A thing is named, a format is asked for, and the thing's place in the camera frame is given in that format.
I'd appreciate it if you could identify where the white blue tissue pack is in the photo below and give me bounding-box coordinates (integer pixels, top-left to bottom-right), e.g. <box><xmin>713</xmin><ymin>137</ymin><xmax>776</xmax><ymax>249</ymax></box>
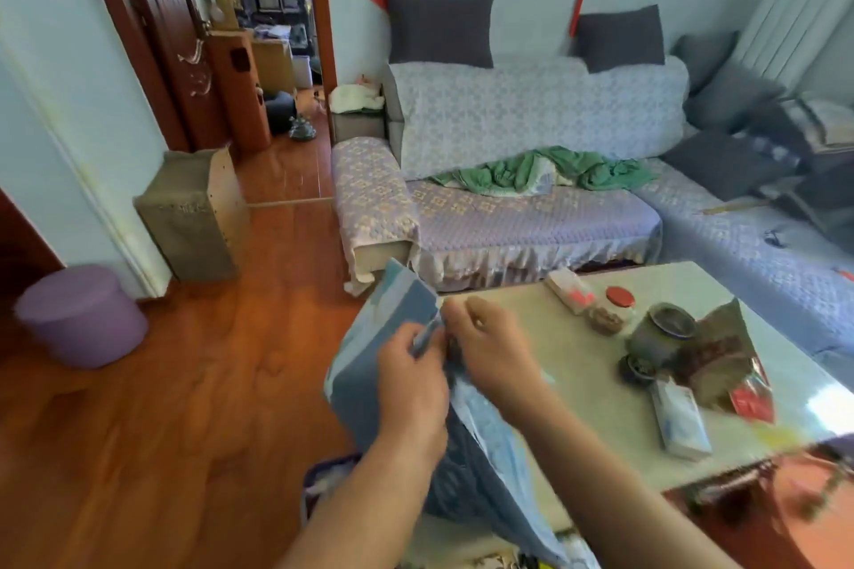
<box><xmin>649</xmin><ymin>378</ymin><xmax>713</xmax><ymax>461</ymax></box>

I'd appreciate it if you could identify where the orange brown wooden cabinet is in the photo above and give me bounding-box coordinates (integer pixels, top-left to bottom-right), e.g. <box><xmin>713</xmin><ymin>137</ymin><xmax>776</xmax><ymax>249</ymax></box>
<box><xmin>206</xmin><ymin>28</ymin><xmax>273</xmax><ymax>156</ymax></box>

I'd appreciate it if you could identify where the brown panelled inner door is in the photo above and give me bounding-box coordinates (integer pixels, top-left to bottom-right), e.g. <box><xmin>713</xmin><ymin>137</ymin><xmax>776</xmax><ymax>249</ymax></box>
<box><xmin>100</xmin><ymin>0</ymin><xmax>231</xmax><ymax>153</ymax></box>

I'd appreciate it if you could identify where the person's right hand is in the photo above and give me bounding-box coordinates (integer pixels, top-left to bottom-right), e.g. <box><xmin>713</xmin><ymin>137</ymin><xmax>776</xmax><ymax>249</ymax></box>
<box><xmin>439</xmin><ymin>294</ymin><xmax>552</xmax><ymax>423</ymax></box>

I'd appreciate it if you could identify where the grey open canister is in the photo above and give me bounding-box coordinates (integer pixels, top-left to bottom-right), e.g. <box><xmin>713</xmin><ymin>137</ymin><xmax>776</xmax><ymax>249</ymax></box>
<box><xmin>626</xmin><ymin>301</ymin><xmax>698</xmax><ymax>370</ymax></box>

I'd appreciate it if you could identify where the grey pillow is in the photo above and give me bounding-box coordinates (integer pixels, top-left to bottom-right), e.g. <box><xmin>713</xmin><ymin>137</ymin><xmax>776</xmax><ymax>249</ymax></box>
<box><xmin>683</xmin><ymin>58</ymin><xmax>788</xmax><ymax>133</ymax></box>
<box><xmin>660</xmin><ymin>128</ymin><xmax>786</xmax><ymax>203</ymax></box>
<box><xmin>575</xmin><ymin>4</ymin><xmax>666</xmax><ymax>75</ymax></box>
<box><xmin>670</xmin><ymin>30</ymin><xmax>740</xmax><ymax>96</ymax></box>
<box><xmin>385</xmin><ymin>0</ymin><xmax>496</xmax><ymax>69</ymax></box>

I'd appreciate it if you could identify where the light wooden desk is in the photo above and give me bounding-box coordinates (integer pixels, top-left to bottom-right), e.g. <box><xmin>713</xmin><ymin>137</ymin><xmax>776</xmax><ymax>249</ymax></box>
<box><xmin>252</xmin><ymin>38</ymin><xmax>297</xmax><ymax>98</ymax></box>

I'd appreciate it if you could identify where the green blanket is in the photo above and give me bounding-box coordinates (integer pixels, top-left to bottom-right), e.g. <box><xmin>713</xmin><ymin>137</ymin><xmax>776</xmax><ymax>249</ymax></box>
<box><xmin>430</xmin><ymin>146</ymin><xmax>658</xmax><ymax>197</ymax></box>

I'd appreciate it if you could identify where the red lid glass jar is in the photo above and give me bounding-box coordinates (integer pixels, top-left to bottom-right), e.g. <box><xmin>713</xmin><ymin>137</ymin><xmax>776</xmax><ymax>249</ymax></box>
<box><xmin>586</xmin><ymin>286</ymin><xmax>637</xmax><ymax>336</ymax></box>

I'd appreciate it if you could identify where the blue patterned cloth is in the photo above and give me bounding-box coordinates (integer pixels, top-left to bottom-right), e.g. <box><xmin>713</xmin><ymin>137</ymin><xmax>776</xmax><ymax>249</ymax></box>
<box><xmin>323</xmin><ymin>258</ymin><xmax>575</xmax><ymax>569</ymax></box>

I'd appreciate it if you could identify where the dark patterned canister lid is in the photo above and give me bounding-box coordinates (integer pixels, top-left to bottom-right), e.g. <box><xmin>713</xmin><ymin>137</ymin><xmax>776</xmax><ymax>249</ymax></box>
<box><xmin>618</xmin><ymin>353</ymin><xmax>658</xmax><ymax>388</ymax></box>

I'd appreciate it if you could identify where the purple cylindrical stool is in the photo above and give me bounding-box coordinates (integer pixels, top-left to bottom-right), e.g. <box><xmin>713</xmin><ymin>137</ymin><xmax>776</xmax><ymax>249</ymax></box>
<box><xmin>14</xmin><ymin>265</ymin><xmax>149</xmax><ymax>370</ymax></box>

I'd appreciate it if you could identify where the olive brown perforated box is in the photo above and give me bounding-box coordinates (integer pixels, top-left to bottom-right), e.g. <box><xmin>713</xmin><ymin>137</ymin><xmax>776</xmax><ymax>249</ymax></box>
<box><xmin>133</xmin><ymin>147</ymin><xmax>252</xmax><ymax>285</ymax></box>

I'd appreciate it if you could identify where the dark round basket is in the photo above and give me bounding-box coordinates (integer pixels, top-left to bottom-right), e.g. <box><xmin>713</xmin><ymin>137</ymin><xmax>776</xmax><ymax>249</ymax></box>
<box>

-- Task objective --
Output the material above exactly as written and drop any images it holds.

-- Answer --
A thing is named, a format is asked for, and the thing's place in the camera frame is given in that format.
I'd appreciate it if you could identify where the white blue tissue pack is in the photo below and give me bounding-box coordinates (integer pixels, top-left to bottom-right), e.g. <box><xmin>713</xmin><ymin>137</ymin><xmax>776</xmax><ymax>249</ymax></box>
<box><xmin>649</xmin><ymin>378</ymin><xmax>713</xmax><ymax>461</ymax></box>

I'd appreciate it if you could identify where the orange brown wooden cabinet is in the photo above and give me bounding-box coordinates (integer pixels, top-left to bottom-right), e.g. <box><xmin>713</xmin><ymin>137</ymin><xmax>776</xmax><ymax>249</ymax></box>
<box><xmin>206</xmin><ymin>28</ymin><xmax>273</xmax><ymax>156</ymax></box>

I'd appreciate it if you could identify where the brown panelled inner door is in the photo above and give me bounding-box coordinates (integer pixels, top-left to bottom-right), e.g. <box><xmin>713</xmin><ymin>137</ymin><xmax>776</xmax><ymax>249</ymax></box>
<box><xmin>100</xmin><ymin>0</ymin><xmax>231</xmax><ymax>153</ymax></box>

I'd appreciate it if you could identify where the person's right hand is in the photo above and give me bounding-box coordinates (integer pixels, top-left to bottom-right), e.g. <box><xmin>713</xmin><ymin>137</ymin><xmax>776</xmax><ymax>249</ymax></box>
<box><xmin>439</xmin><ymin>294</ymin><xmax>552</xmax><ymax>423</ymax></box>

I'd appreciate it if you could identify where the grey open canister is in the photo above and give me bounding-box coordinates (integer pixels, top-left to bottom-right), e.g. <box><xmin>713</xmin><ymin>137</ymin><xmax>776</xmax><ymax>249</ymax></box>
<box><xmin>626</xmin><ymin>301</ymin><xmax>698</xmax><ymax>370</ymax></box>

I'd appreciate it if you could identify where the grey pillow is in the photo above and give me bounding-box coordinates (integer pixels, top-left to bottom-right), e.g. <box><xmin>713</xmin><ymin>137</ymin><xmax>776</xmax><ymax>249</ymax></box>
<box><xmin>683</xmin><ymin>58</ymin><xmax>788</xmax><ymax>133</ymax></box>
<box><xmin>660</xmin><ymin>128</ymin><xmax>786</xmax><ymax>203</ymax></box>
<box><xmin>575</xmin><ymin>4</ymin><xmax>666</xmax><ymax>75</ymax></box>
<box><xmin>670</xmin><ymin>30</ymin><xmax>740</xmax><ymax>96</ymax></box>
<box><xmin>385</xmin><ymin>0</ymin><xmax>496</xmax><ymax>69</ymax></box>

I'd appreciate it if you could identify where the light wooden desk is in the photo above and give me bounding-box coordinates (integer pixels, top-left to bottom-right), e.g. <box><xmin>713</xmin><ymin>137</ymin><xmax>776</xmax><ymax>249</ymax></box>
<box><xmin>252</xmin><ymin>38</ymin><xmax>297</xmax><ymax>98</ymax></box>

I'd appreciate it if you could identify where the green blanket is in the photo above and give me bounding-box coordinates (integer pixels, top-left to bottom-right), e.g. <box><xmin>713</xmin><ymin>137</ymin><xmax>776</xmax><ymax>249</ymax></box>
<box><xmin>430</xmin><ymin>146</ymin><xmax>658</xmax><ymax>197</ymax></box>

I'd appreciate it if you could identify where the red lid glass jar is in the photo above and give me bounding-box coordinates (integer pixels, top-left to bottom-right), e.g. <box><xmin>713</xmin><ymin>137</ymin><xmax>776</xmax><ymax>249</ymax></box>
<box><xmin>586</xmin><ymin>286</ymin><xmax>637</xmax><ymax>336</ymax></box>

I'd appreciate it if you could identify where the blue patterned cloth is in the photo above and give me bounding-box coordinates (integer pixels, top-left to bottom-right), e.g. <box><xmin>713</xmin><ymin>137</ymin><xmax>776</xmax><ymax>249</ymax></box>
<box><xmin>323</xmin><ymin>258</ymin><xmax>575</xmax><ymax>569</ymax></box>

I'd appreciate it if you could identify where the dark patterned canister lid is in the photo above and give me bounding-box coordinates (integer pixels, top-left to bottom-right), e.g. <box><xmin>713</xmin><ymin>137</ymin><xmax>776</xmax><ymax>249</ymax></box>
<box><xmin>618</xmin><ymin>353</ymin><xmax>658</xmax><ymax>388</ymax></box>

I'd appreciate it if you could identify where the purple cylindrical stool is in the photo above and give me bounding-box coordinates (integer pixels, top-left to bottom-right), e.g. <box><xmin>713</xmin><ymin>137</ymin><xmax>776</xmax><ymax>249</ymax></box>
<box><xmin>14</xmin><ymin>265</ymin><xmax>149</xmax><ymax>370</ymax></box>

I'd appreciate it if you could identify where the olive brown perforated box is in the photo above and give me bounding-box coordinates (integer pixels, top-left to bottom-right), e.g. <box><xmin>713</xmin><ymin>137</ymin><xmax>776</xmax><ymax>249</ymax></box>
<box><xmin>133</xmin><ymin>147</ymin><xmax>252</xmax><ymax>285</ymax></box>

I'd appreciate it if you could identify where the dark round basket is in the photo above and give me bounding-box coordinates (integer pixels, top-left to bottom-right), e.g. <box><xmin>713</xmin><ymin>137</ymin><xmax>776</xmax><ymax>249</ymax></box>
<box>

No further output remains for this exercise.